Refreshing a VM configuration from a vVol Snapshot

A lot of the time when we talk about vVols and snapshots we talk about restoring the virtual disks (the data vVols). This of course is a huge benefit of vVols–the virtual disks are 1:1 to a volume on the array so the snapshots (and other array features) can be used at a level of virtual disk. Need to restore a database on virtual disk B (the E:\ drive or whatever), just use the snapshot restore to instantly refresh the entire disk. No need to mount a copied datastore, resignature, remove the old disk etc. etc. Just copy from the snapshot to the vVol volume and re-mount the file system in the guest. Fast and easy.
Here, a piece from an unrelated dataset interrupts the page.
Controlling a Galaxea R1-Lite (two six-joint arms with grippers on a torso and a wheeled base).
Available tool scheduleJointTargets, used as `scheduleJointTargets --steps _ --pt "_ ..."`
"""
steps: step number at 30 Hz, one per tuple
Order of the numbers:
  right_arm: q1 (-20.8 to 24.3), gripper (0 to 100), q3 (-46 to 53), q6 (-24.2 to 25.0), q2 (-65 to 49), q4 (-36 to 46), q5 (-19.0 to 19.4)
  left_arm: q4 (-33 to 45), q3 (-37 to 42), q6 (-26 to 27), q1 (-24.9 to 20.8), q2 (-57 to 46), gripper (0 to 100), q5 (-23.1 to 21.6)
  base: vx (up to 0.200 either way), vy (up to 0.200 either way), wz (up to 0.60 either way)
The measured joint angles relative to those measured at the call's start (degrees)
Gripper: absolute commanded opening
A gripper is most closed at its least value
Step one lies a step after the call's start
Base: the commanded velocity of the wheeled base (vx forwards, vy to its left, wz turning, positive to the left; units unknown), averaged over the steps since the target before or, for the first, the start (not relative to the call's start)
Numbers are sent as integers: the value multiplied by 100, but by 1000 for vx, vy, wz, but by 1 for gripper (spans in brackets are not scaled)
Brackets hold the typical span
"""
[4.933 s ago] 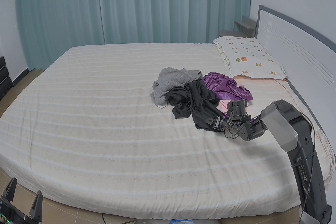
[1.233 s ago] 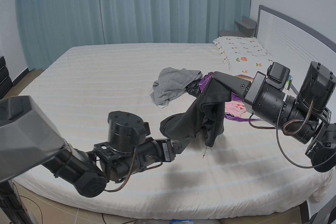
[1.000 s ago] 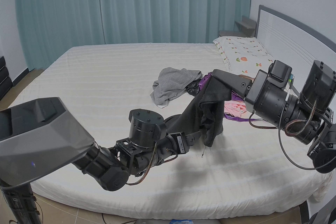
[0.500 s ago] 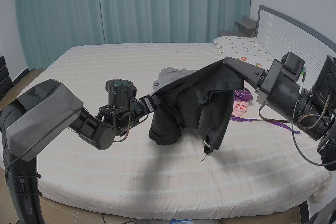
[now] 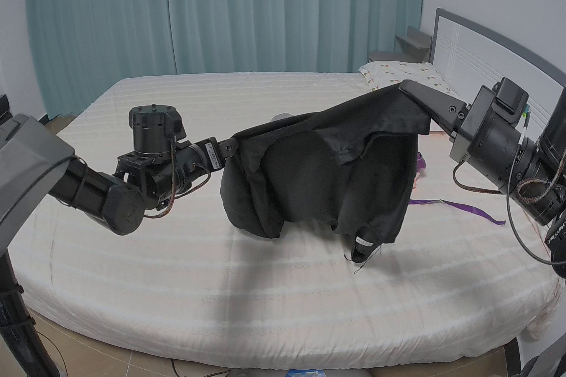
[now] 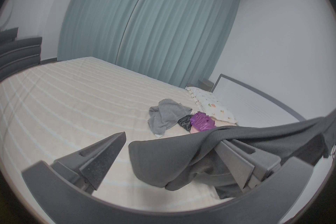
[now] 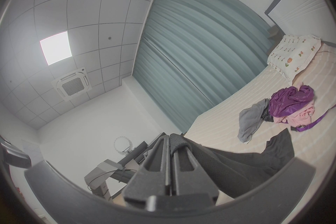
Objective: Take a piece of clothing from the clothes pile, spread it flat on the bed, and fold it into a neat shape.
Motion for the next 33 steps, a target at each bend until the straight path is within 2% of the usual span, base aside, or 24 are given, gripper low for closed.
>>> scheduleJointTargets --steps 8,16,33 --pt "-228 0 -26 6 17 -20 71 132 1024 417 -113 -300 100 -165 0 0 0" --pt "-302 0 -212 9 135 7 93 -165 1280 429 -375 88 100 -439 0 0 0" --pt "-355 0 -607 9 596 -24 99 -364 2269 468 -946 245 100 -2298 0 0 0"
VMware snapshots exist with vVols too–they create array-based copies. But when you restore from them, you restore the whole VM. And the existence of them complicate the VM configuration–extra pointers and files etc. So a common vVol option is to just temporarily use VMware snapshots for backup procedures or for one off protection of VMs while I run an upgrade etc and then delete it when it works.

What if I want to refresh the VM configuration from a snapshot? Keep the data on the disk as is, but refresh the VM config files (VMX mainly) from a snapshot?

This is possible from a VMFS but quite complex. For a vVol VM this is really simple. Process?

  1. Shutdown VM.
  2. Copy from snapshot to config volume.
  3. Reload VMX
  4. Power-on VM.

So for some background, in a vVol world the VM directory (which houses the VMX file, some logs, virtual disk pointers, and some other frivolities) looks like a folder. But in reality it is a logical pointer to a volume on the array. This volume is called a config vVol and each “directory” in the vVol datastore maps to one. This config vVol is actually a mini VMFS. See more details here

Since this is a volume, you can of course take snapshots of it. There are a few ways to do this, either create one off snapshots of it or through protection policies.

One off snapshots:

You can use the vSphere Plugin to do this, click on the VM then Summary tab.

Then find the FlashArray panel:

We have a feature called Undelete Protection–to allow for this there needs to be at least one snapshot of the config vVol. This can be manually created here, or through SPBM (more on that next). This feature can also just be used to easily create a one-off snapshot of the config vVol.

Click Snapshot Now…

This will then show the latest snapshot:

You can do this manually too (through the FlashArray GUI, REST or CLI) and here is the option for the GUI. Find the right config vVol, easiest through the vSphere Plugin:

Click on the VM, then Configure, then Pure Storage > Virtual Volumes and find the VM Home disk.

This case the config vVol’s name is vvol-DemoVM-vg/Config-vVol. Flip to the FlashArray web interface, you can figure that out on the same screen. You can be re-directed to the array UI from the Pure Storage plugin home screen by clicking on the array:

Find the volume or go to the volume group and find the volume (volume group has VM name in it).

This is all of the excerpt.